**About this task:** Copy only those lines which run from the line containing "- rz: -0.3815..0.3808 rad" to the end of the entries below, both inclusive, exactly as written and with no pictures.

**Supplied data:**
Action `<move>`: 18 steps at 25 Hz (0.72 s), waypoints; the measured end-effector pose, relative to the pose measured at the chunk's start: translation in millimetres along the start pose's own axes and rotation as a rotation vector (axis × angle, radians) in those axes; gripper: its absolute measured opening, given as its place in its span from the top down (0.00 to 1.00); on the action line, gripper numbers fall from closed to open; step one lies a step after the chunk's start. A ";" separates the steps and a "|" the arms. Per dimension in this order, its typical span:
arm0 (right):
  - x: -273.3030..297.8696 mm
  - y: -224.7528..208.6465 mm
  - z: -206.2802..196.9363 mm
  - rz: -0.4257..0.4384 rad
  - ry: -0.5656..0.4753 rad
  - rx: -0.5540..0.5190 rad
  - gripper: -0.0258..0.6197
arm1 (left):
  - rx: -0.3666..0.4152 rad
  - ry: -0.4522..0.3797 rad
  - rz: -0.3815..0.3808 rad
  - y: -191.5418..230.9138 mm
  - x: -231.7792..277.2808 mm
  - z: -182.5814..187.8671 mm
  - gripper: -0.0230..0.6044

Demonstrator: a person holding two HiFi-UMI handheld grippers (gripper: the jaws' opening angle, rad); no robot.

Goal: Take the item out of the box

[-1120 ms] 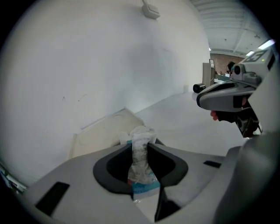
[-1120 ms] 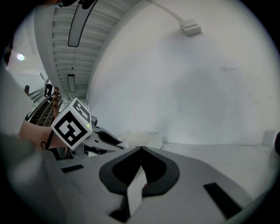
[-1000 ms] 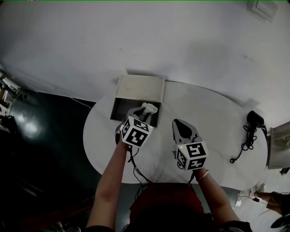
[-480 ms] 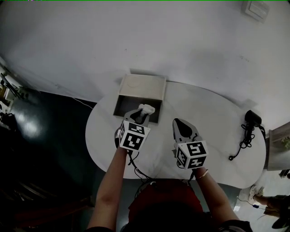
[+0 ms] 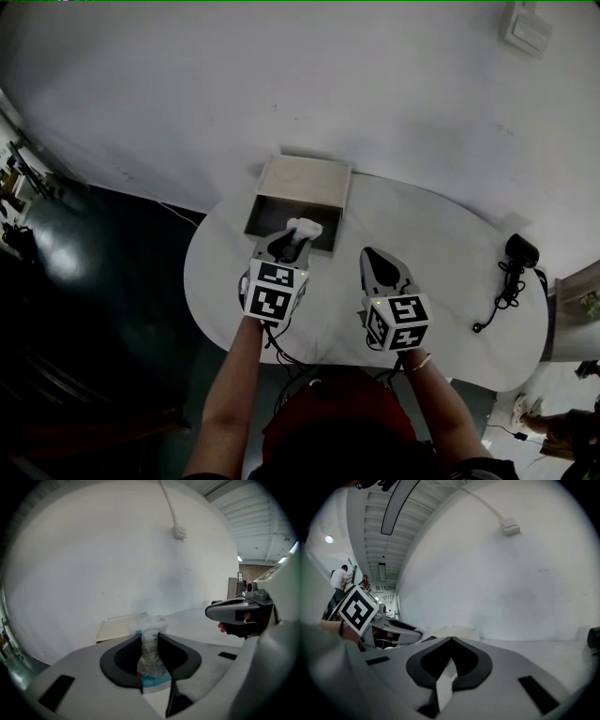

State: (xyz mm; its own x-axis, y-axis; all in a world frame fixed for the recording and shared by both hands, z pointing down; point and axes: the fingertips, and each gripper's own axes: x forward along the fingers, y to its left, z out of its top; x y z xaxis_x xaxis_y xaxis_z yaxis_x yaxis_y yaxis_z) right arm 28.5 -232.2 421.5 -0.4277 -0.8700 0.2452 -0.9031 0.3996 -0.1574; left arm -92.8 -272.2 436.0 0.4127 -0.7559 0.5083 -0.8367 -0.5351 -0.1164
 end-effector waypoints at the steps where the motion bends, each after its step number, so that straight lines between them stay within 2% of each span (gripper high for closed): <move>1: -1.2 1.6 0.4 -0.001 -0.002 0.000 0.94 | -0.009 -0.010 0.001 0.1 -4.1 -0.1 0.77; 18: -18.3 41.5 10.5 0.025 -0.036 -0.016 0.94 | -0.124 -0.159 0.019 -2.2 -66.1 3.9 0.77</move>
State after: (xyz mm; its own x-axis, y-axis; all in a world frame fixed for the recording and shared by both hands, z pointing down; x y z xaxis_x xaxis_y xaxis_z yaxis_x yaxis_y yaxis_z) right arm -0.8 -202.7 400.5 -0.4486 -0.8694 0.2070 -0.8929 0.4256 -0.1473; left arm -116.9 -222.6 399.3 0.4400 -0.8207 0.3644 -0.8787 -0.4772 -0.0137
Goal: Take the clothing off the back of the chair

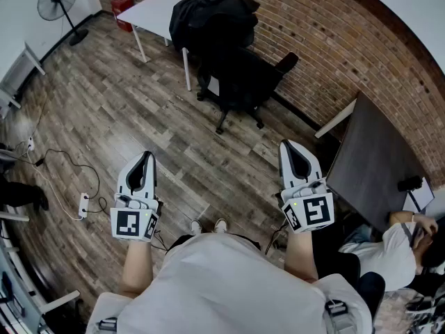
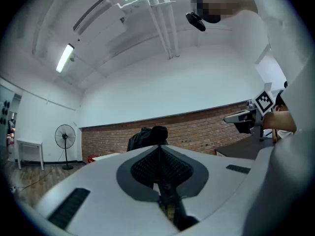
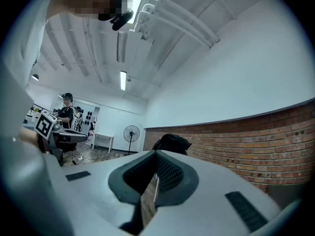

**Response:**
  - rz: -0.3815..0.3808 rad
  - y: -191.5418..230.9138 mm
  - x: -231.7792..277.2808 mm
  - z: -182.5814..187.8671 mm
  - gripper: -0.0230..0.6044

Demonstrator: a person holding two HiFi-UMI handheld grippers (gripper: the jaws' opening angle, rad); no robot.

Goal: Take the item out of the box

[-1120 ms] 
[-1120 ms] 
[-1000 ms] 
[-480 ms] 
[+0 ms] 

State: (xyz mm; its own x-axis, y-axis; all in a world frame fixed for the recording and shared by both hands, z pointing down; point and axes: the fingertips, and each gripper's own axes: x forward along the fingers, y to its left, z out of its top; x y z xaxis_x xaxis_y xaxis_z yaxis_x yaxis_y yaxis_z) right arm 28.5 -232.2 421.5 -0.4277 -0.8700 0.2452 -0.9031 0.3996 -0.1574; left arm -92.8 -272.2 436.0 0.4127 -0.7559 0.5083 -0.8367 -0.5351 -0.1164
 end-effector waypoints at the steps where the motion bends, each after its step number, so that straight lines between them stay within 2% of each span (gripper high for closed): <move>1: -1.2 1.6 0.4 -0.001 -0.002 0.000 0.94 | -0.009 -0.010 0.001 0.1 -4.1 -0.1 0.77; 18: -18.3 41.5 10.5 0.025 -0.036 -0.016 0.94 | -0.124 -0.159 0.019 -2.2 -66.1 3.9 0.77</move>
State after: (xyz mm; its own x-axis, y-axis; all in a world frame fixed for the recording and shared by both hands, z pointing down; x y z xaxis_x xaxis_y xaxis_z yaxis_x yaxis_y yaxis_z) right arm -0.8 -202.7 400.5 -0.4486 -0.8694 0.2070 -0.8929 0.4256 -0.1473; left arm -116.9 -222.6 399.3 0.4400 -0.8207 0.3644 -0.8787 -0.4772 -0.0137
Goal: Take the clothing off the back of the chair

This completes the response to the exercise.